Using the records below, locate all lines containing "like" and return them.

=== Begin Enclosure ===

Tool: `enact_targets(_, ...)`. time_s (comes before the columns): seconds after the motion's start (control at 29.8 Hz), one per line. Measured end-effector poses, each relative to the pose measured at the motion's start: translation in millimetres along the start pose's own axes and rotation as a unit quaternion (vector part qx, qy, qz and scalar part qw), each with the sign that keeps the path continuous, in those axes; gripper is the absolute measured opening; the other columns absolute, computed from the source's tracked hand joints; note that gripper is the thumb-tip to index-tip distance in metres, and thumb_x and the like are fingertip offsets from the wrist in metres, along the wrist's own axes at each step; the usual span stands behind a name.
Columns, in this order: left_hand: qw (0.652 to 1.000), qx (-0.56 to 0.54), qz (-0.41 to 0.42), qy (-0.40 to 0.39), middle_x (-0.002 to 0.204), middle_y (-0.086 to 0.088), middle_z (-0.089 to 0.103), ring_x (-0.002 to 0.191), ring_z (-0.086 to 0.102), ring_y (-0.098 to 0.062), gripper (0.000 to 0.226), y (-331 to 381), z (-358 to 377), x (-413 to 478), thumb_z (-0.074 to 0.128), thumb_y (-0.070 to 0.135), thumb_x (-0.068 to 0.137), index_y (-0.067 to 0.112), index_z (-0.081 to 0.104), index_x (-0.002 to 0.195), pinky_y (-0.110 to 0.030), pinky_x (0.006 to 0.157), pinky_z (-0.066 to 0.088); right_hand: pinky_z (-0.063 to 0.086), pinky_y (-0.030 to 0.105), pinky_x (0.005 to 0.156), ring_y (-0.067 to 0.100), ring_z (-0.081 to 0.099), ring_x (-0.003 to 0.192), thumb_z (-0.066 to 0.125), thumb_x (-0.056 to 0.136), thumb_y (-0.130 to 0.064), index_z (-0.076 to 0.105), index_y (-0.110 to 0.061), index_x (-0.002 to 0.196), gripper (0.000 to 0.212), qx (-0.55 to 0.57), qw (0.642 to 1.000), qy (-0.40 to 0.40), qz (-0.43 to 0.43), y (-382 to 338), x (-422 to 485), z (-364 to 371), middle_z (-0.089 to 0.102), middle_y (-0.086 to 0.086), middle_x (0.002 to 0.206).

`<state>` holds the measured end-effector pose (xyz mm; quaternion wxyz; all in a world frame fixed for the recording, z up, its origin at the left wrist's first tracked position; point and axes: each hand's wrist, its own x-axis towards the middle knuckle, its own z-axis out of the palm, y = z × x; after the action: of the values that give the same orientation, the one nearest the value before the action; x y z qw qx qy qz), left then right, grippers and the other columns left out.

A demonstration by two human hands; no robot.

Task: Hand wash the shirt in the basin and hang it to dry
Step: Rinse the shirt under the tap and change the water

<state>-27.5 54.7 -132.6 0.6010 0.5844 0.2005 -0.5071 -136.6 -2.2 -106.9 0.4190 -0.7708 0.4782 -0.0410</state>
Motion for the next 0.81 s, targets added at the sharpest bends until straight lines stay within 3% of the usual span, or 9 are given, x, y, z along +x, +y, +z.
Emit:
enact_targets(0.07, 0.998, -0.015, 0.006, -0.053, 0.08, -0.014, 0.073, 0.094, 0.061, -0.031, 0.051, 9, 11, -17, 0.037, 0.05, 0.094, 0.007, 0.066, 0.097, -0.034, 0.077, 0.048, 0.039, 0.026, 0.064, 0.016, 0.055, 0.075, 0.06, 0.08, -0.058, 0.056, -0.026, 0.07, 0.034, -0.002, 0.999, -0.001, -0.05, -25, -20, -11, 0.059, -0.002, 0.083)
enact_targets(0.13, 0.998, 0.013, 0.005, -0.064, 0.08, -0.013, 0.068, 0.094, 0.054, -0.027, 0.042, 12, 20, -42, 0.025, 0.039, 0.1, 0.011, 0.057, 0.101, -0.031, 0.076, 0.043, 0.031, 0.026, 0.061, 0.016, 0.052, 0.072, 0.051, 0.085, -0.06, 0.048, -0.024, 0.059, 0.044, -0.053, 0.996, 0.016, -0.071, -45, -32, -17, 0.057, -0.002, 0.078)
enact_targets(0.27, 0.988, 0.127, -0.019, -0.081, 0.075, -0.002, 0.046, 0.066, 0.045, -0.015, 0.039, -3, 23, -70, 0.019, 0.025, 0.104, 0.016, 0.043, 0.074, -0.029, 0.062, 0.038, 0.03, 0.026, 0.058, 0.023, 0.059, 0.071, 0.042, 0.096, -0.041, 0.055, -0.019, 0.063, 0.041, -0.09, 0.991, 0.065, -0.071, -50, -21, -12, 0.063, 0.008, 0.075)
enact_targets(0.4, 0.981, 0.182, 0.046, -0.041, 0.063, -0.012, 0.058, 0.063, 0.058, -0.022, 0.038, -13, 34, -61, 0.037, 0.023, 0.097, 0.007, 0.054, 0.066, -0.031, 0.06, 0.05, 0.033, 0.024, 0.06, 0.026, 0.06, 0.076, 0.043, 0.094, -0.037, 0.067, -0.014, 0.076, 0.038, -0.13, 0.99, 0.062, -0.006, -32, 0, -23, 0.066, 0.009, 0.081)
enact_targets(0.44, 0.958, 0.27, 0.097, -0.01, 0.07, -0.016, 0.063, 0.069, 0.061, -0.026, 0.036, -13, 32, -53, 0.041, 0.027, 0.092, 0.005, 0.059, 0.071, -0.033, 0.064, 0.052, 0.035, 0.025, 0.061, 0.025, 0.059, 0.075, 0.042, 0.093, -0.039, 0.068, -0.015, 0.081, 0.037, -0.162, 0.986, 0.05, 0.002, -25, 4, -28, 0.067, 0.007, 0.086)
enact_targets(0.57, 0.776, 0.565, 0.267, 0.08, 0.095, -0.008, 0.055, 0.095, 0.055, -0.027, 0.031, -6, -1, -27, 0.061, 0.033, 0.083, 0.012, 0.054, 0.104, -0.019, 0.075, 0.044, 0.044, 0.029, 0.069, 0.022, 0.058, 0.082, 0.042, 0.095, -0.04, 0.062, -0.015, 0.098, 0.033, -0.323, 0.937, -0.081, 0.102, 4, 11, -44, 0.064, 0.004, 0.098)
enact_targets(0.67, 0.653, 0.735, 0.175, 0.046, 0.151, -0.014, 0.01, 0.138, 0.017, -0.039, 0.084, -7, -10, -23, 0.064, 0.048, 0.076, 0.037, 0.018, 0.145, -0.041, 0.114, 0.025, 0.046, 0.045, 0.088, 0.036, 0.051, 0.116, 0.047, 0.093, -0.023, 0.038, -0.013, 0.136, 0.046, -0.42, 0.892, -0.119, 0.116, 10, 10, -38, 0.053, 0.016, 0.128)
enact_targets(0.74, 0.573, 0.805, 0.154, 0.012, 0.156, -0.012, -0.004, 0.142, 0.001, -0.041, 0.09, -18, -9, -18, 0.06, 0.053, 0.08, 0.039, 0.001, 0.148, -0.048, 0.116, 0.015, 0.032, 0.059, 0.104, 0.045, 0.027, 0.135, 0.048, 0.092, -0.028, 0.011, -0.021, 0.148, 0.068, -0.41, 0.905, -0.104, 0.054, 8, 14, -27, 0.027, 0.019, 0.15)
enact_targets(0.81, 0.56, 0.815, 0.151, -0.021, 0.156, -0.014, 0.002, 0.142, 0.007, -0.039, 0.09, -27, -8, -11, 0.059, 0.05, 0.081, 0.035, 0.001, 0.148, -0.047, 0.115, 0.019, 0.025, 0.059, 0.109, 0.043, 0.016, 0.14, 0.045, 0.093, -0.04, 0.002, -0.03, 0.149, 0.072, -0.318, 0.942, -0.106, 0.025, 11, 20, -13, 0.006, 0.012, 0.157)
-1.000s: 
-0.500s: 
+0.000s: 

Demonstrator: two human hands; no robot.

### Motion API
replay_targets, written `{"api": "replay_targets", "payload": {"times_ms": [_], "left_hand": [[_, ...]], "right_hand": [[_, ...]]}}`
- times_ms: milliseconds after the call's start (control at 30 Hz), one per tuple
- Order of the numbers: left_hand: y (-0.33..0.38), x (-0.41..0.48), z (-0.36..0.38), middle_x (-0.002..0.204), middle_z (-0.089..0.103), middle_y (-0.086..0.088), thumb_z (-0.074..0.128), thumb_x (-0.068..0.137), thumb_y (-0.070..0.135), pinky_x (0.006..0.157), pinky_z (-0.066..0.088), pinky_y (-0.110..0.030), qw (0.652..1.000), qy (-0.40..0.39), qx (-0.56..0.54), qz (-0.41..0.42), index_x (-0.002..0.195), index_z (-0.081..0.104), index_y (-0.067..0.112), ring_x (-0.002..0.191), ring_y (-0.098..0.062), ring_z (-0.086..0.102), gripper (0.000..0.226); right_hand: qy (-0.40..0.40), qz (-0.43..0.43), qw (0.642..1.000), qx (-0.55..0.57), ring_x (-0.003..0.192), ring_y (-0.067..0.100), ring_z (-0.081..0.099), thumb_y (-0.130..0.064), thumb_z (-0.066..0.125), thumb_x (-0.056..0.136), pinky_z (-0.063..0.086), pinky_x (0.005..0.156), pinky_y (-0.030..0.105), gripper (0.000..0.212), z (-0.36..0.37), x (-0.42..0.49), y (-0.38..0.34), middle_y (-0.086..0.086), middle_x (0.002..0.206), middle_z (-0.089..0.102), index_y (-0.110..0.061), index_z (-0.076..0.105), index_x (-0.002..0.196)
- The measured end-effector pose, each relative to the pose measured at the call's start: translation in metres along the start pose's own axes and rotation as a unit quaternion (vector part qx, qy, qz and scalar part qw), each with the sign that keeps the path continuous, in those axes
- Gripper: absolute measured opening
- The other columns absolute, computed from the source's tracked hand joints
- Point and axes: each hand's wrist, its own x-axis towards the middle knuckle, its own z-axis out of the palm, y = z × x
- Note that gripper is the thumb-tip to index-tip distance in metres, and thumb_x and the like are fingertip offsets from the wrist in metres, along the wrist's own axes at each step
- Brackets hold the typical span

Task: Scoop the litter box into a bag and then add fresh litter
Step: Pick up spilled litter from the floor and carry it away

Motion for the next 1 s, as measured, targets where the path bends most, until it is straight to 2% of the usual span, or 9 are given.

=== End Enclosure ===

§ Result for this task:
Tool: `enact_targets(_, ...)`. time_s (comes before the columns): seconds after the motion's start (control at 29.8 Hz), one per line. Measured end-effector poses, each relative to the pose measured at the motion's start: translation in millimetres along the start pose's own axes and rotation as a unit quaternion (vector part qx, qy, qz and scalar part qw), each with the sign that keeps the path continuous, in those axes; gripper is the absolute measured opening; the other columns absolute, computed from the source's tracked hand joints; note that gripper is the thumb-tip to index-tip distance in metres, and thumb_x and the like are fingertip offsets from the wrist in metres, along the wrist's own axes at each step; the usual span stands behind a name.
- Note that gripper is the thumb-tip to index-tip distance in metres, and thumb_x and the like are fingertip offsets from the wrist in metres, along the wrist's own axes at each step

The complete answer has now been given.